How much of digital piano’s audio quality is built into the cabinet? Can I just deconstruct the existing piano and reassemble the parts in a different layout? Is there any benefit to researching speaker design principles and cabinet resonance?

I’ve got a Casio Privia PX-850 as the donor piano.

3 Answers 3


Worth looking at speaker design. I daresay the speakers and how they're mounted isn't particularly hi-fi orientated, so the opportunity to improve their mounting and cabinets, to make it sound better - I'd go for bigger speakers, maybe woofers and horns, with a crossover, and maybe a more powerful amp/pre-amp for a much better quality of sound straight away.

That's because when I use a 'proper' amp. and speakers with my 'boards, the sound is much, much improved. Not only the volume, which isn't that important in a front room, but the clarity and quality.

  • 1
    A lot of these things have downward-facing speakers. That Casio appears to, my stylistically similar Yamaha Clavinova does. I can only guess that it's to give some 'room' to the sound rather than throw it straight at your face. The expensive stuff, the ones that look more like small baby grands, often have a lot of resonant wood in the cabinet, really using the resonance to help out the sound. These smaller ones don't, but that down-facing probably works as a fair old EQ curve. As part of the construction testing, I'd see what it sounds like pointing right at your face & compensate accordingly
    – Tetsujin
    Commented May 5, 2021 at 16:00

Not that it's a job I'd like to tackle myself, but you should be pretty safe with that type of design. Almost none of the sound quality will be dependant on the actual case construction, pretty much entirely the speakers. The lower modesty board/baffle might impart some resonance - you can test for that by knocking on it & seeing how much it 'sings'.

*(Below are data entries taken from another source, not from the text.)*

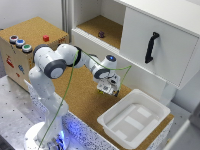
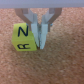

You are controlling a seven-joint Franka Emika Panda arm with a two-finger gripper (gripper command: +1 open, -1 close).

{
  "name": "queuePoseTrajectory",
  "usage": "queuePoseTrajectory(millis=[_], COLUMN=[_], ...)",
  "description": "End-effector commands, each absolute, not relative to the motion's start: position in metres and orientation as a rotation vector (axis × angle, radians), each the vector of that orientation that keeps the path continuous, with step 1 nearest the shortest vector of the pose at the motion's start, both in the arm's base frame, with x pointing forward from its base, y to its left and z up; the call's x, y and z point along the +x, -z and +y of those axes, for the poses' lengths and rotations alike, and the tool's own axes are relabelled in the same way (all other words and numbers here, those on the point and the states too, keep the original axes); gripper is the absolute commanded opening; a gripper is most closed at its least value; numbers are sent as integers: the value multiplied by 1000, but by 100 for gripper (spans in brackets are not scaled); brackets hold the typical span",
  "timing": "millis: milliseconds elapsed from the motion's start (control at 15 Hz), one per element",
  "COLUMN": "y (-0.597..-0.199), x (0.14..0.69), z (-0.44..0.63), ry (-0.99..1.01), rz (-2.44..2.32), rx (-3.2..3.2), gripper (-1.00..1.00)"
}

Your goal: Go slide the yellow block to the left

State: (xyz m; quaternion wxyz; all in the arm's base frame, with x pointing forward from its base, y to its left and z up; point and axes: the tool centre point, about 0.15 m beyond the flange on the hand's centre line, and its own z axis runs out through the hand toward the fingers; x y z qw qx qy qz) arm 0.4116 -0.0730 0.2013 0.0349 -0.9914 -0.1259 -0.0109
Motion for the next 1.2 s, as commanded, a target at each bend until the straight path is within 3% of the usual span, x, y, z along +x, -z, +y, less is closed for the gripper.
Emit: queuePoseTrajectory(millis=[0,600,1133], y=[-205,-205,-205], x=[402,381,394], z=[-23,52,111], ry=[34,-32,-58], rz=[-324,-339,-402], rx=[-3066,-3043,-3000], gripper=[-100,-100,-100])
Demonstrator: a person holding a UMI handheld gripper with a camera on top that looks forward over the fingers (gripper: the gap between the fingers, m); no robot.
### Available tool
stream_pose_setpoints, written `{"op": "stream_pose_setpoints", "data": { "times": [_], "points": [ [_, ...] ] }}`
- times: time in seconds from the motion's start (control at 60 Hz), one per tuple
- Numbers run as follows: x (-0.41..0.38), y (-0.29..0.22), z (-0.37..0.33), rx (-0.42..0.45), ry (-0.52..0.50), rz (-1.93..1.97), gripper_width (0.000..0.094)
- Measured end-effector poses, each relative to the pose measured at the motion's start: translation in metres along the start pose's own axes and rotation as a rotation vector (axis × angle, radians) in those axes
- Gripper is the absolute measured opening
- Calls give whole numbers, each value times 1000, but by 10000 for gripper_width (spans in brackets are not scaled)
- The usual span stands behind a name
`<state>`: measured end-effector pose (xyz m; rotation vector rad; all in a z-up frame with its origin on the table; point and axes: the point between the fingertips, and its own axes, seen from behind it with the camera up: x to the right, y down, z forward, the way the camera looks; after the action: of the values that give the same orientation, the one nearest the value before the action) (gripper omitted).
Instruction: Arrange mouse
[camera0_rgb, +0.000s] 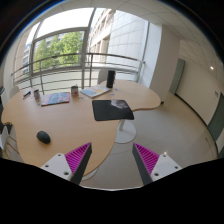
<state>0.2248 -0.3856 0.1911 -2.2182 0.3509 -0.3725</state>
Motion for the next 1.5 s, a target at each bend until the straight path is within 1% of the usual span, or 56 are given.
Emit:
{"op": "stream_pose_setpoints", "data": {
  "times": [0.133, 0.233, 0.367, 0.467, 0.55, 0.6, 0.7, 0.75, 0.967, 1.15, 1.2, 1.233, 1.267, 1.3, 1.317, 1.35, 1.5],
  "points": [
    [-13, 22, -1, -35, -29, -8, 842],
    [-37, 60, -6, -65, -81, -38, 840],
    [-103, 108, -6, -95, -197, -100, 844],
    [-169, 127, 8, -99, -299, -125, 848],
    [-221, 126, 27, -74, -357, -149, 841],
    [-249, 118, 40, -49, -382, -167, 841],
    [-294, 100, 73, -11, -400, -193, 843],
    [-314, 91, 90, -3, -399, -199, 843],
    [-369, 72, 151, -20, -375, -235, 849],
    [-381, 47, 185, -9, -348, -222, 831],
    [-387, 44, 191, -19, -361, -199, 802],
    [-388, 41, 196, -26, -372, -189, 767],
    [-393, 41, 197, -34, -392, -179, 693],
    [-398, 40, 199, -42, -413, -167, 595],
    [-397, 39, 198, -40, -412, -167, 568],
    [-396, 39, 198, -35, -406, -184, 556],
    [-400, 40, 196, -38, -433, -224, 434]
  ]
}}
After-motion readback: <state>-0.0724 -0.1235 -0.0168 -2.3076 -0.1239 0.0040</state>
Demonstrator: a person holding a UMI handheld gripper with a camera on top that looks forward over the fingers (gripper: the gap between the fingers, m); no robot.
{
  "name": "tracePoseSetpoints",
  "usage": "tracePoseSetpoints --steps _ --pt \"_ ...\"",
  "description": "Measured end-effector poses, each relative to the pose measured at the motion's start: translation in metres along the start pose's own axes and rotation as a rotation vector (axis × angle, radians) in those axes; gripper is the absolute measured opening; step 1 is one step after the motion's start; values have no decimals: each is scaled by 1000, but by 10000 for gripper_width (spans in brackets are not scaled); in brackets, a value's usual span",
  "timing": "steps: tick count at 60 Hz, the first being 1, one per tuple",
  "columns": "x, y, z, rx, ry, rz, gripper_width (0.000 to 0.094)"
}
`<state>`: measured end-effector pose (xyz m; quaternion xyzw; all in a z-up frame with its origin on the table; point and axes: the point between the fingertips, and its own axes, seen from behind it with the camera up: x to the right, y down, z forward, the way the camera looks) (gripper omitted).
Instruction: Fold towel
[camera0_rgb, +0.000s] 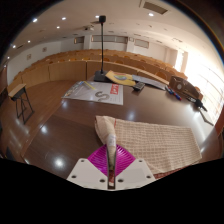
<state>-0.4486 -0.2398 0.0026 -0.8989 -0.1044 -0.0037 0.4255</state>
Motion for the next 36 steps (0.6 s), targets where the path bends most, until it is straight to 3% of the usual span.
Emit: tracePoseSetpoints --steps 6,15,21,27,32,36 --pt "-14 -22 -19 21 -105 83 58" --pt "8 -92 -78 160 -231 252 57" --pt "65 -106 -87 202 -201 319 57" --pt "125 -80 -62 157 -105 350 74" --pt "167 -41 -37 86 -42 362 173" --pt "198 -12 -24 39 13 358 370"
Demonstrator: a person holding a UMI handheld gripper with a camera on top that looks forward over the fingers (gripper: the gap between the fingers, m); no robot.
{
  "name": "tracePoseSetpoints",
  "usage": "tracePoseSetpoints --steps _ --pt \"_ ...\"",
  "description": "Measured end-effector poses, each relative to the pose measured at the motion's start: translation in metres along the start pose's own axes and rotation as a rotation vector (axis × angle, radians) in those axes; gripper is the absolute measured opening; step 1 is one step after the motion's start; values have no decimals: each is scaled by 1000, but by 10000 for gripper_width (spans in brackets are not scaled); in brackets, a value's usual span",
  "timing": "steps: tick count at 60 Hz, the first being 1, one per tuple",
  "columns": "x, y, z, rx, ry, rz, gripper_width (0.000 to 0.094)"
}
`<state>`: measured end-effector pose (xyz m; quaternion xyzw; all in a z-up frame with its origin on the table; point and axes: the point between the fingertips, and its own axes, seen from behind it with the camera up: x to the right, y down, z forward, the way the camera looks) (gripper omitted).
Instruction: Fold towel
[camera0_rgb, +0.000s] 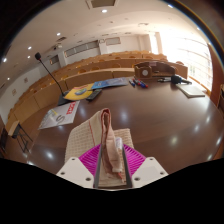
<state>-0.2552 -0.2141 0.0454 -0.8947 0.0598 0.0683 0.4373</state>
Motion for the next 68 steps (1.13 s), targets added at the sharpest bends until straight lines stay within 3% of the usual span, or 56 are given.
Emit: tracePoseSetpoints --steps 6,10,36,51,68 --pt "53 1 -1 -3 118 -22 673" --pt "69 -3 -9 3 127 -40 847" --pt "18 -18 -137 84 103 -190 849" --pt "-20 22 -235 111 145 -208 849" --pt "-51 63 -293 100 148 -221 846"
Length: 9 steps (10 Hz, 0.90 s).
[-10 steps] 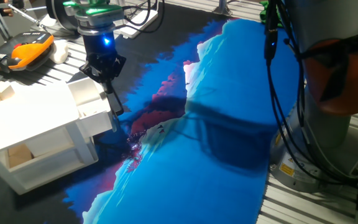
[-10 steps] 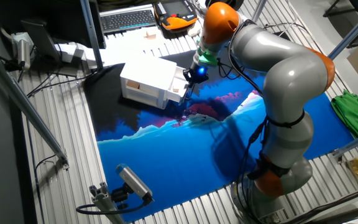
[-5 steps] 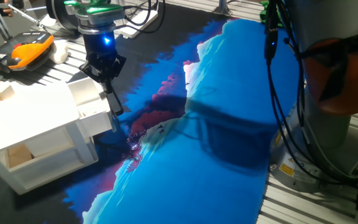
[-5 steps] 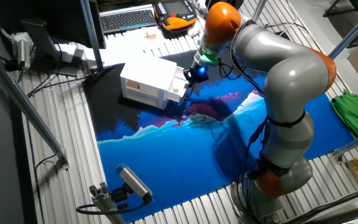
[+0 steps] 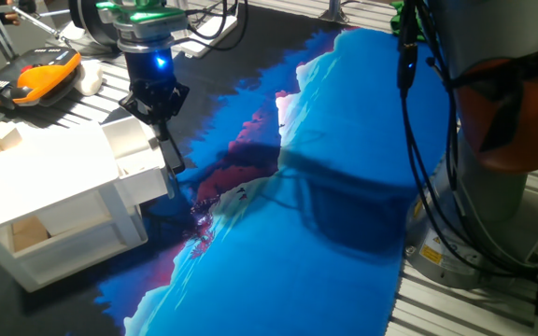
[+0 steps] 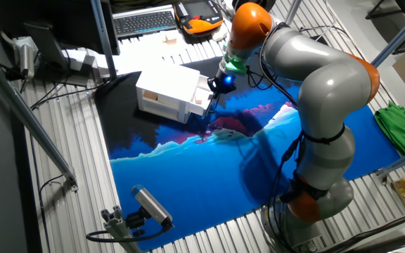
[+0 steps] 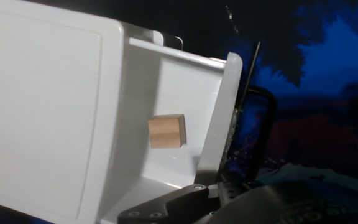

Your new design needs to match that resonance, if any.

Pic of piano design, for ref…

enter image description here


Speaker cabinet does effect the sound. If it didn't, we'd have speaker elements in thin frames instead of the bulky boxes. If you're using the speaker elements from the old piano, a good starting point would be copying the dimensions of the space around the element. But, if you're already making the effort to build a new cabinet, it could make sense to find a plan for DIY active monitors and build them into the design. Speaker design is an art in itself, and could be a bit too much to learn just for a single project. Piano sound has huge transients, so a more powerful amplifier than what's built in most digital pianos makes sense.

If you're more adventurous, building a piano-like sound board could work. I have only an anecdote to back this: I was involved in a play where we had a piano on stage. The prop was a real piano with the harp and most of keyboard mechanism removed so that it could be carried by two people, and we had small active speakers inside it so that the keyboardist in the pit could play through them in the scenes where it was played. It sounded much more like real piano than the same keyboard through PA or the speakers outside piano cabinet. Of course, a big part of the illusion was that sound came from the piano prop and the actor was playing it, but I believe that the sound board added something that was missing from the keyboard's output.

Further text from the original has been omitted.